The case of the lost room

By Randy Keck

Most seasoned travelers at one time or another have arrived at a hotel with a reservation in hand only to be informed that the type of room they thought they had reserved was not available. In this edition of “Under the Microscope,” I will examine strategies for finding acceptable solutions for such situations and also measures for trying to prevent such occurrences in future travels.

Questions

In the situation described above, several things must be determined.

  1. Do you have a confirmed reservation in writing?
  2. Did you book the reservation directly with the hotel or through another source?
  3. If your booking was not prepaid, did you arrive at the hotel prior to the time when confirmed reservations expire?
  4. Why is the reservation desk saying your confirmed reservation room type (CRRT) is not available?
  5. What is the reservation desk offering you as an alternative to your CRRT? The answer to this question is going to provide the information with which you proceed.

Solutions

If your CRRT is not available, it means the hotel somewhere in its reservation or operations system has made a mistake and needs to offer a successful resolution. Depending on many factors, they may or may not be willing to satisfactorily solve the problem. As the customer, you must determine in your own mind what a fair, equitable resolution is.

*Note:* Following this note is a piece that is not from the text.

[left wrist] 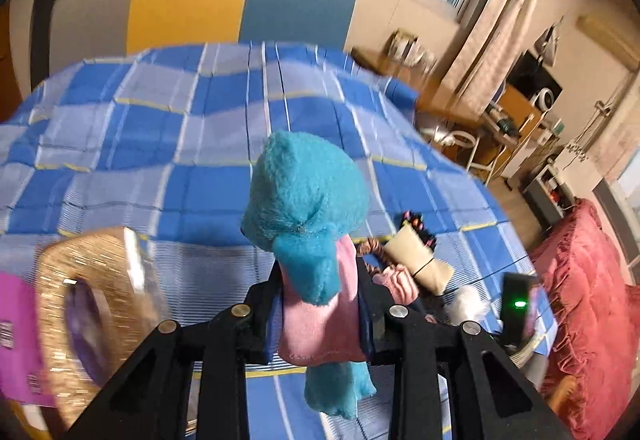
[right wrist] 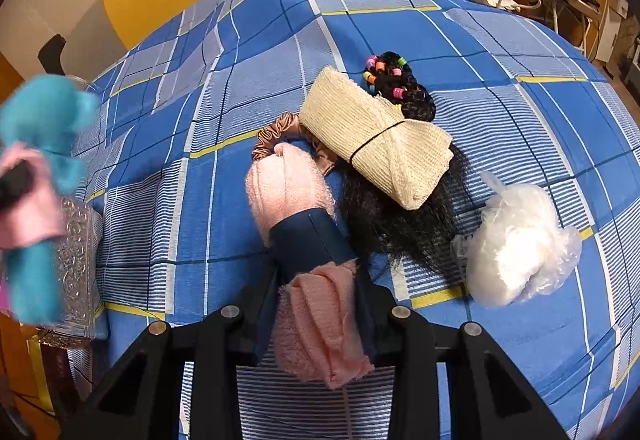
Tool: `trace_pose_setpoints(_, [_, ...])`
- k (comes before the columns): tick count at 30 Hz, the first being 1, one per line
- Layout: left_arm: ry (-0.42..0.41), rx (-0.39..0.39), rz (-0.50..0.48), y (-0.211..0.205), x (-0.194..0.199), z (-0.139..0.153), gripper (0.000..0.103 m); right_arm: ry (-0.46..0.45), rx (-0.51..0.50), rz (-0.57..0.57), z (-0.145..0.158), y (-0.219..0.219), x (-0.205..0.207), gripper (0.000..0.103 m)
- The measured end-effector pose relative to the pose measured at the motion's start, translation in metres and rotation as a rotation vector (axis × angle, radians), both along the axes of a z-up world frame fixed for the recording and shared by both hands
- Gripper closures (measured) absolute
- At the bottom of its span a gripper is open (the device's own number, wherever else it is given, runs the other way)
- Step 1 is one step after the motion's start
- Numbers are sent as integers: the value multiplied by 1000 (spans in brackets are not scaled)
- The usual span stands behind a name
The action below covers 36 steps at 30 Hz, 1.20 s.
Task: Organize soft objects
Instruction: 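Carry the teal plush into the tray, open the left tool while the right tool lifts the sock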
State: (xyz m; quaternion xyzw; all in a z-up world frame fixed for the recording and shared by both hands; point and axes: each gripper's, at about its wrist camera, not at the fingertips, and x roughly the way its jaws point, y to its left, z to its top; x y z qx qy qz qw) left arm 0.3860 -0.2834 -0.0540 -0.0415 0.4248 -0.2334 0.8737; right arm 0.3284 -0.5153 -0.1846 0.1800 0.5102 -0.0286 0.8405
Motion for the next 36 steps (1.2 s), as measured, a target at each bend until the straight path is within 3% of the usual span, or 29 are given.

Please ponder the following considerations: 1) How many days/nights are you staying at the hotel? 2) Is your room type available and being offered to you beginning the following day through the end of your stay?

A possible solution, depending on circumstances, is upgrading your room type for the length of your stay. Another option is offering you some type of discount or other incentive if your room type has been downgraded or if you are in any way being offered a lesser option than your CRRT. This includes a situation in which you are advised that no twin-bedded rooms are available and they can offer only a single queen- or king-bed room with a rollaway bed for the second person.

If the hotel is completely full and either no room or no acceptable room is available despite your CRRT, the hotel can and should offer to book you in the correct type and standard of room at another equivalent or higher-rated hotel plus pay in full for that room and your transportation cost.

My recommendation is that you make a relatively quick decision whether the front desk person with whom you are dealing on arrival is interested in resolving and/or empowered to resolve the problem. If he or she is not, immediately insist on seeing either the duty manager or the general manager.

Avoid the temptation to just launch into a litany of complaints about the breakdown and instead provide whoever can be the problem solver the opportunity to satisfactorily solve the problem.

Having said that, it is important that you be firm in your resolve if you start running into roadblocks.

The most common situation is that of no one being willing to accept responsibility for the error and problem. An example would be that you booked with a source other than the hotel, with the hotel claiming that the other source gave you incorrect information about your booking. Of course, if the hotel accepts such bookings, then they must be willing to accept the obligations of the written CRRT. If there is a communication problem between those parties, it is not the responsibility of the customer to solve the problem.

Obviously, I cannot cover all situations in a limited forum like this, but it is important to always be prepared to activate your problem-solving skills.

Preventatives

There are a few strategies one can employ to help prevent check-in problems related to room type from occurring.

The first is to arrive at the hotel as early as possible, with a target time of before or right at the advertised check-in time.

The second is to telephone your hotel several hours before your arrival to confirm your arrival and room type.

Finally, consider booking directly with the hotel. Time and time again, I have offered hotels on a direct-contact basis the opportunity to match or better my Internet quotes and have been successful. Sometimes this works, sometimes not, but it certainly can help to prevent problems at check-in. I have also found that most better-quality hotels appreciate the loyalty of customers who book directly. I have even received room upgrades as a result of “direct booking loyalty” on some occasions.

Even when obtaining a confirmed reservation, insure that it is in writing and, most importantly, that it is confirming and guaranteeing your room type specifically and not just confirming and guaranteeing that you will have a room.

If you think this is overkill, be advised that recently, no less than the Helmsley Park Lane Hotel in New York advised a travel industry associate of mine upon checking in with her sister that their direct reservation, confirmed in writing and specifying a twin-bedded room, actually only guaranteed a room, not the room type.

Since the hotel was full, no twin-bedded rooms were available, and this property claimed, to my associate’s utter amazement, that it did not even have a rollaway bed available. There was no happy resolve; the sister slept on the floor, camping style.

In a future column I will deal with the subject of changing from an unsatisfactory hotel room even if it is the type and category of room type you reserved.

Keck's Beyond the Garden Wall

❝ Can something be confirmed, as in ‘you definitely have it,’ yet not be guaranteed, as in ‘you definitely have it’? Even Webster seems unclear about this. Therefore, if as travelers we choose to venture forth into the fray as the trusting beings that we tend to be, we must also resolve to adopt the habit and trait of verifying as our constant companion. ❞
— Randy’s resolve regarding the topic of this column.